Problem details — Scan the material for the word "rail", then return every line where it appears.
--- Records for the task ---
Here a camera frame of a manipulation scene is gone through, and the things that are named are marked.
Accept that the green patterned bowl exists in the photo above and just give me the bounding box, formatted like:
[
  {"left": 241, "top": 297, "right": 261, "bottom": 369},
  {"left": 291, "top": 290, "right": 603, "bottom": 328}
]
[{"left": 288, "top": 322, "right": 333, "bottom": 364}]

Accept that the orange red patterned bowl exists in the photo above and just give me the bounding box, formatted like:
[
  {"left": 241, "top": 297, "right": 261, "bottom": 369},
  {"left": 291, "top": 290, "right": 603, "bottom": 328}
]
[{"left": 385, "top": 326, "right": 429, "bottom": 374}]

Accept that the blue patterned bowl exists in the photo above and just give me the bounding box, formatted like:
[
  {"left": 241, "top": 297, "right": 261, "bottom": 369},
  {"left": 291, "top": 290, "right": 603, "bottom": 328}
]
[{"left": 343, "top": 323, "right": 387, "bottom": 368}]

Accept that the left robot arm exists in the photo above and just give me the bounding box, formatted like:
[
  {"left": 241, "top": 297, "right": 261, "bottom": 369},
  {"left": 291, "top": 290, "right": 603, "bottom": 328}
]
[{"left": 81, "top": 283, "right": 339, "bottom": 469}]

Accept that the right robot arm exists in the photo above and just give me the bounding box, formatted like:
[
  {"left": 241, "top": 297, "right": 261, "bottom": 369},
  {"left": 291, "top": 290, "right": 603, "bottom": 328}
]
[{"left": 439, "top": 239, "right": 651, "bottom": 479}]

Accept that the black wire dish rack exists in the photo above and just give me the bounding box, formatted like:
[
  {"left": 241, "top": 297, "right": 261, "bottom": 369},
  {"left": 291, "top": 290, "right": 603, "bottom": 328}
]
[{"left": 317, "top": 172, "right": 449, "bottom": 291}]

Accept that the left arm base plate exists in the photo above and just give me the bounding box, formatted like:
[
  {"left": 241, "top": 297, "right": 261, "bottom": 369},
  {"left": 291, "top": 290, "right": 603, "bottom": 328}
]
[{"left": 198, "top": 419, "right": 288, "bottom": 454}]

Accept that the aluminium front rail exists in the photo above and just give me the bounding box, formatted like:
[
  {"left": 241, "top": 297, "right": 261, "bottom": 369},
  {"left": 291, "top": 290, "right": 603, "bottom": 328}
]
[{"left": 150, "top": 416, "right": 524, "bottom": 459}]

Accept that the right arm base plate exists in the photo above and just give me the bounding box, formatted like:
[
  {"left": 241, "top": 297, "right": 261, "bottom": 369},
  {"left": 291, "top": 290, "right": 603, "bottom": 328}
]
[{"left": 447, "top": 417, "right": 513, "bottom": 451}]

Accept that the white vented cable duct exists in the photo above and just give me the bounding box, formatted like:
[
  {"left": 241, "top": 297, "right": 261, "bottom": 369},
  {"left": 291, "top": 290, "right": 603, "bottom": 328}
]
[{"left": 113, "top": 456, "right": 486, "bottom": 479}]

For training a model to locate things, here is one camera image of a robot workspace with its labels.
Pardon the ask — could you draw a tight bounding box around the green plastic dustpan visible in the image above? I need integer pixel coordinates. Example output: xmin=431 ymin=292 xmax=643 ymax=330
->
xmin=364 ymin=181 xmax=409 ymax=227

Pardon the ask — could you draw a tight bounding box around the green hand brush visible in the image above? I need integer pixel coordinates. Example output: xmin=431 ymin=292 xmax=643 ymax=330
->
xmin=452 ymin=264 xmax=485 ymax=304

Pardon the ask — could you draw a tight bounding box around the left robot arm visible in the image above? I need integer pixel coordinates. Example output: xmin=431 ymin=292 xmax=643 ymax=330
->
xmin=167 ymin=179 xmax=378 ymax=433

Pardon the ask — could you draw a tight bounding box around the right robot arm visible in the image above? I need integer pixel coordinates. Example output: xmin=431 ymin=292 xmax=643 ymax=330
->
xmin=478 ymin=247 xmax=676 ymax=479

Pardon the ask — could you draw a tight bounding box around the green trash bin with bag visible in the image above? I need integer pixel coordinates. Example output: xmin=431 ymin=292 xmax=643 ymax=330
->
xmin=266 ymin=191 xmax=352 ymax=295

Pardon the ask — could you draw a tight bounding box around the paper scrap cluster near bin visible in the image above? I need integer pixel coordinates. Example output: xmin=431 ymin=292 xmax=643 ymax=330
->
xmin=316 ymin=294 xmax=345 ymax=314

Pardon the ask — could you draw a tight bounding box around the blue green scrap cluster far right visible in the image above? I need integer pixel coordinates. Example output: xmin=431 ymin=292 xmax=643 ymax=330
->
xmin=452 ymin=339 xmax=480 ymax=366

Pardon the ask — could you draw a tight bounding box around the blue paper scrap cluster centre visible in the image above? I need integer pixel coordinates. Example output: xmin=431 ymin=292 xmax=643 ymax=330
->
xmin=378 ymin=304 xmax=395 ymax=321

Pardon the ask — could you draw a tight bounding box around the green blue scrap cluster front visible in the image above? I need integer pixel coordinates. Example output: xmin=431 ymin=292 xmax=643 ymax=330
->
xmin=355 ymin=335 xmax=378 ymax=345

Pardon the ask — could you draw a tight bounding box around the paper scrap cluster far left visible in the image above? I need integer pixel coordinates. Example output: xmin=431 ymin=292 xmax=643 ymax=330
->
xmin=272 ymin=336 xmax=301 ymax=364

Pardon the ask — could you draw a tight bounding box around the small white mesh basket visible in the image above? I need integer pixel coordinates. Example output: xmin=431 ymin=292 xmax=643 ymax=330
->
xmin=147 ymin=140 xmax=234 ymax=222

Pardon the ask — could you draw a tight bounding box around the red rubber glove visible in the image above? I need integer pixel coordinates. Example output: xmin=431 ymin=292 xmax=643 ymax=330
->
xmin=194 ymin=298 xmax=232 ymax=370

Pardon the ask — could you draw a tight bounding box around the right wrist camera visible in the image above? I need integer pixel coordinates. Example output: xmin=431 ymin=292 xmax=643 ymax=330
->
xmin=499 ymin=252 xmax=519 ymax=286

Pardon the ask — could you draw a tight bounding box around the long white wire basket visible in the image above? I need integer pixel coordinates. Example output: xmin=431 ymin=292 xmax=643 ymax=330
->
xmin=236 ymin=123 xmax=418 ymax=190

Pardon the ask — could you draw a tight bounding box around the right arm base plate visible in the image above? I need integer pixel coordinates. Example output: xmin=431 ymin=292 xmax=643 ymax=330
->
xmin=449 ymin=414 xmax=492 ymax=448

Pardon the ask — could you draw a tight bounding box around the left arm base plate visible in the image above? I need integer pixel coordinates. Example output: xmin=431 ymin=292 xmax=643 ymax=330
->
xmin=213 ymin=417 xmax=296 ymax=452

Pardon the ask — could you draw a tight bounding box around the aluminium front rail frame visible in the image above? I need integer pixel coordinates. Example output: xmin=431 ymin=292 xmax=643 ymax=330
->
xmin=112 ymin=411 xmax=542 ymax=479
---
Completed task —
Accept that the aluminium front rail exists in the photo above and just give me the bounding box, formatted like:
Pardon the ask — could you draw a tight bounding box around the aluminium front rail frame visible in the image above? I need integer pixel coordinates. Example output: xmin=431 ymin=292 xmax=643 ymax=330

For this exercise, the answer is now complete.